ぜんぶ抱きしめて。〜双子の月とキミ〜
「こっちが階段だっただろ。こっから見ただけじゃダメなのか」
ずるずると引っ張られるようにして、階段があった方向から滑り落ちる方向を向いて上空を見上げる。けれど眼前に広がるのは不吉な灰色の雲ばかりだった。

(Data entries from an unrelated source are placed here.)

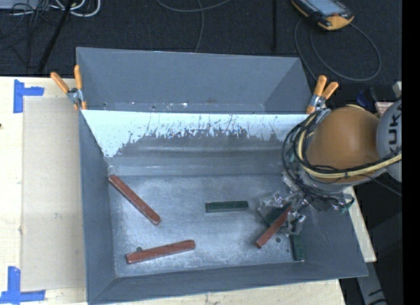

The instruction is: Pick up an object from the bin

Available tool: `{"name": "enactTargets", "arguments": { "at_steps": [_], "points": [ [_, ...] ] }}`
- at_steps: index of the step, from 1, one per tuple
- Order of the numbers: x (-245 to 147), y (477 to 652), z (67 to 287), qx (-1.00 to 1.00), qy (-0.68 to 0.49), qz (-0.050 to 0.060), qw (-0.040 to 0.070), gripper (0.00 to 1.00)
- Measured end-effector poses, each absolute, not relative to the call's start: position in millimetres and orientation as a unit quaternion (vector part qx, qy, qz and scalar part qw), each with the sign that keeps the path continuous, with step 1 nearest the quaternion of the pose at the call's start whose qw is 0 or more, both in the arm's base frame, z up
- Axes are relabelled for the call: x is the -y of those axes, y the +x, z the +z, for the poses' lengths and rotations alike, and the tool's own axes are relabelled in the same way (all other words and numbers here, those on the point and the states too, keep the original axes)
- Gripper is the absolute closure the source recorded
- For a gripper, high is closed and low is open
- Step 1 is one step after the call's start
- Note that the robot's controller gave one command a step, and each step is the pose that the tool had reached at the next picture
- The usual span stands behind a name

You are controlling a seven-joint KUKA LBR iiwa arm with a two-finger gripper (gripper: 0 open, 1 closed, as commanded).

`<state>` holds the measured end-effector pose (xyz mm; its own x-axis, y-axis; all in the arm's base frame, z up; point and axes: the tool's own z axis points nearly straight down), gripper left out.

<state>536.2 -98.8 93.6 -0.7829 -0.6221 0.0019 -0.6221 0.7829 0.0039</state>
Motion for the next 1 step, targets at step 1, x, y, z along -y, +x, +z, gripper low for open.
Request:
{"name": "enactTargets", "arguments": {
  "at_steps": [1],
  "points": [
    [98.3, 535.8, 108.0, 0.944, 0.329, -0.002, 0.003, 1.00]
  ]
}}
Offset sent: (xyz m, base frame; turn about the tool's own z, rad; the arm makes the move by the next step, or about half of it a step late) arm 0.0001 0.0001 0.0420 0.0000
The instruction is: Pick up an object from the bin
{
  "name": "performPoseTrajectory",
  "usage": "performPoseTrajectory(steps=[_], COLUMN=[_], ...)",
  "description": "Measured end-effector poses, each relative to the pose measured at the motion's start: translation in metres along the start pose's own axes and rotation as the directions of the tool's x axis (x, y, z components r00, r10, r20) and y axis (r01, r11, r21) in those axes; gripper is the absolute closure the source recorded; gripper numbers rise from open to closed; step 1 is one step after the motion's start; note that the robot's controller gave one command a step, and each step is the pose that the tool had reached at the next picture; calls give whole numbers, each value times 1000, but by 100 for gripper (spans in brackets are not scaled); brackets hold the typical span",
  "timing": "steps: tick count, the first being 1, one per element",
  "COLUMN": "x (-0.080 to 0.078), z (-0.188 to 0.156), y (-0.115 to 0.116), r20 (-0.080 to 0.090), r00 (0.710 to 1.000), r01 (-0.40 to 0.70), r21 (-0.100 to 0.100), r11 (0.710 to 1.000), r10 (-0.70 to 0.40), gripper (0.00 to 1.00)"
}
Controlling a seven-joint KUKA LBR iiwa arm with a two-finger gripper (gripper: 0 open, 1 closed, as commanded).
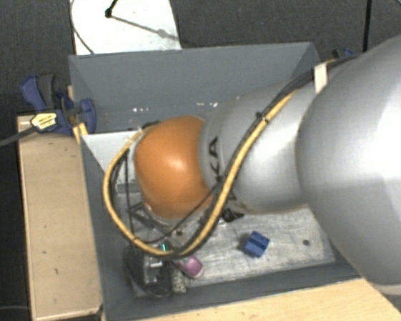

弱くなる雨とともに薄く、切れ間が見えるようになってきてはいるけど、月は見えない。
「時間がまだ早いのかな」
想史が自分の携帯を取りだす。
「五時か。うっすら見えてもいいような気がするんだけどな。つうか月って見えなくても、そこにあるって言うだろ。じっと見てたらどうにかならないかな」
そう言われてしばらく空を凝視するけど、何も起きる気配がない。やっぱりすべり台がないとダメなのかも。どうしてか全然わからないけど、あれが二つの世界を転換する重要な舞台装置だったような気がしてならない。
どうして良いかわからず、空を見上げて呆然としていると、バッグの中で携帯が震えた。慌てて出ると、想史の声が。
『あとどれくらいで帰ってこれそう?』
焦っているのが声からわかる。朔の状態が良くないということだろう。私だって一刻も早く帰らなきゃって思ってるよ。